# Week 9: Named Entity Recognition

This week we are going to looking at named entity recognition in the fiction genre. In doing so we will introduce the spaCy library (https://spacy.io/) which provides a number of very fast, state-of-the-art accuracy tools for carrying out NLP tasks including part-of-speech tagging, dependency parsing and named entity recognition.



In [None]:
#preliminary imports

from google.colab import drive
#mount google drive
drive.mount('/content/drive/')
import sys
sys.path.append('/content/drive/My Drive/NLE Notebooks/resources/')

import pandas as pd
import operator

## Project Gutenberg

[Project Gutenberg electronic text archive](http://www.gutenberg.org/) contains around 25,000 free electronic books.

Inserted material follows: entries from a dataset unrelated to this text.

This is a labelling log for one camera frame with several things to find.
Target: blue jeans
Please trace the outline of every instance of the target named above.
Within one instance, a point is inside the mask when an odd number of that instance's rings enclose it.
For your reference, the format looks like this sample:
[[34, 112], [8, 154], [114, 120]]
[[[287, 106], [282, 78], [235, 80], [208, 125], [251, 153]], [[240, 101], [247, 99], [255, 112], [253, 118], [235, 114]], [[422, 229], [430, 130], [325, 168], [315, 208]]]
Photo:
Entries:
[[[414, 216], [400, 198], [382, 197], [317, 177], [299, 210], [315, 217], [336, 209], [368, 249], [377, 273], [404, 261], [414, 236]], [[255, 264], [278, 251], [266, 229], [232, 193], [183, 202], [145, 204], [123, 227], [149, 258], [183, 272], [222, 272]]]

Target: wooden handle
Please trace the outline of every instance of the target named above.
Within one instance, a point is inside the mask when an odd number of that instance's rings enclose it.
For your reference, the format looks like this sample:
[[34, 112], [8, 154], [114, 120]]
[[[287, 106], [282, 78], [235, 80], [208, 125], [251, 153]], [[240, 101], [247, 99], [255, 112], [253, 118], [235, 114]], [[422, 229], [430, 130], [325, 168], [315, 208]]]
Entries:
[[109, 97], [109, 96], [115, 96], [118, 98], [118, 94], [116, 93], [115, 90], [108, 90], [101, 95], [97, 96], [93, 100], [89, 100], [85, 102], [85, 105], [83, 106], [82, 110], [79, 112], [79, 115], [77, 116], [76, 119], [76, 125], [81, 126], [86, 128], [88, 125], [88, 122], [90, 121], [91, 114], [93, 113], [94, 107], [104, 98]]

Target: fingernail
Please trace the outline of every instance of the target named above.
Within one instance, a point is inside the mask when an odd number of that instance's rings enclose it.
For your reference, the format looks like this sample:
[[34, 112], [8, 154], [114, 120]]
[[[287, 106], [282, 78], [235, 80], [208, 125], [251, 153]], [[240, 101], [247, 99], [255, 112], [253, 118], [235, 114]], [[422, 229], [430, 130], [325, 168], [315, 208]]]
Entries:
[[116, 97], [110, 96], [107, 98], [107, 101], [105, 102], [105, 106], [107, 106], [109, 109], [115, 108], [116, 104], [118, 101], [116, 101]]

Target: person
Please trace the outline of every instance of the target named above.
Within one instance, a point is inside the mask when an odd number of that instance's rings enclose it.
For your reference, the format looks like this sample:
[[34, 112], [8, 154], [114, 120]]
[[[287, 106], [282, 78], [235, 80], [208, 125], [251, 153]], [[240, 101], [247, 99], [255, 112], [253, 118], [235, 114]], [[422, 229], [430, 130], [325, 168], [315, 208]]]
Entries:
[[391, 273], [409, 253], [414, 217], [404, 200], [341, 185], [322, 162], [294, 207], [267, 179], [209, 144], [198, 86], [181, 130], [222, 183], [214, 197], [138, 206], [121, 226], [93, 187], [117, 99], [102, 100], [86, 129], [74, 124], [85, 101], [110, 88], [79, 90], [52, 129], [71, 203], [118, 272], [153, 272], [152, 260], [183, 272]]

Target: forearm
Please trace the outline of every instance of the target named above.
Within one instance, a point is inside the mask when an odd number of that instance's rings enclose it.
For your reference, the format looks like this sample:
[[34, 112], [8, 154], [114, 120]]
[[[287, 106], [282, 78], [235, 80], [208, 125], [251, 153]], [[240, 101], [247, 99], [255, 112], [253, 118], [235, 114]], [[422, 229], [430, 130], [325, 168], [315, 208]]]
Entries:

A small selection is made available through the NLTK. For the full list, run the following cell.

In [None]:
import nltk
nltk.download('gutenberg')

In [None]:
from nltk.corpus import gutenberg
gutenberg.fileids()

We can get the raw text of any of the novels using the `gutenberg.raw(fileid)` method.  This returns a String.

In [None]:
emma=gutenberg.raw('austen-emma.txt')
emma[:500]

Now, we carry out a little bit of cleaning of the text.  Check you understand what each line in the `clean_text()` function does.

In [None]:
import re
def clean_text(astring):
    #replace newlines with space
    newstring=re.sub("\n"," ",astring)
    #remove title and chapter headings
    newstring=re.sub("\[[^\]]*\]"," ",newstring)
    newstring=re.sub("VOLUME \S+"," ",newstring)
    newstring=re.sub("CHAPTER \S+"," ",newstring)
    newstring=re.sub("\s\s+"," ",newstring)
    #return re.sub("([^\.|^ ])  +",r"\1 .  ",newstring).lstrip().rstrip()
    return newstring.lstrip().rstrip()

clean_emma=clean_text(emma)
print(len(emma))
print(len(clean_emma))
clean_emma[:500]

## SpaCy

If working at home, you may need to install spaCy and download a set of English models.  at the command line:

```
pip install spacy
python -m spacy download en_core_web_sm
```

In the lab, or once you have done this at home, you should then be able to set up a spaCy processing pipeline as follows. If working on colab than this should work automatically.

In [None]:
import spacy
#nlp=spacy.load('en')
nlp=spacy.load('en_core_web_sm')
type(nlp)

Now we can run any text string through the language processing pipeline stored in `nlp`
This next cell might take a few minutes to run since it carries out all of the SpaCy NLP functionality on the input text.  It will return a SpaCy `Doc` object which contains the text plus various annotations.  See the SpaCy documentation https://spacy.io/api/doc

In [None]:
nlp_emma=nlp(clean_emma)

In [None]:
type(nlp_emma)

For example, we can now iterate over sentences in the document.

In [None]:
for s in nlp_emma.sents:
    print(s)
    break

We can iterate over tokens in sentences and find out the labels added by SpaCy to each token.

In [None]:
emma_sents=list(nlp_emma.sents)

In [None]:
print(emma_sents[0])

In [None]:
def display_sent(asent):
    headings=["token","lower","lemma","pos","NER"]
    info=[]
    for t in asent:
        info.append([t.text,t.lower_,t.lemma_,t.pos_,t.ent_type_])
    return(pd.DataFrame(info,columns=headings))
        
display_sent(emma_sents[3])

### Exercise 1.1
Run the `display_sent()` function on each of the first ten sentences of Emma (as stored in `emma_sents`).
* What errors do you see in the named entity recognition?
* Can you see any patterns in the words, lemmas or part-of-speech tags which might be used to improve the named entity recognition on these sentences?


### Exercise 1.2
Write a function 'make_tag_lists()' which takes a list of sentences as input and which returns 3 lists:
1. tokens
2. POS tags
3. Named Entity tags

These lists should be the same length (189191, if applied to the all of the sentences in `nlp_emma`) and maintain the order of the text, i.e., position i in each list should refer to the same token.

### Exercise 1.3
Write a function `extract_entities` which takes a list of tokens, a list of tags and a tag-type and returns a dictionary of all of the **chunks** which have the given tag-type; together with their frequency in the text.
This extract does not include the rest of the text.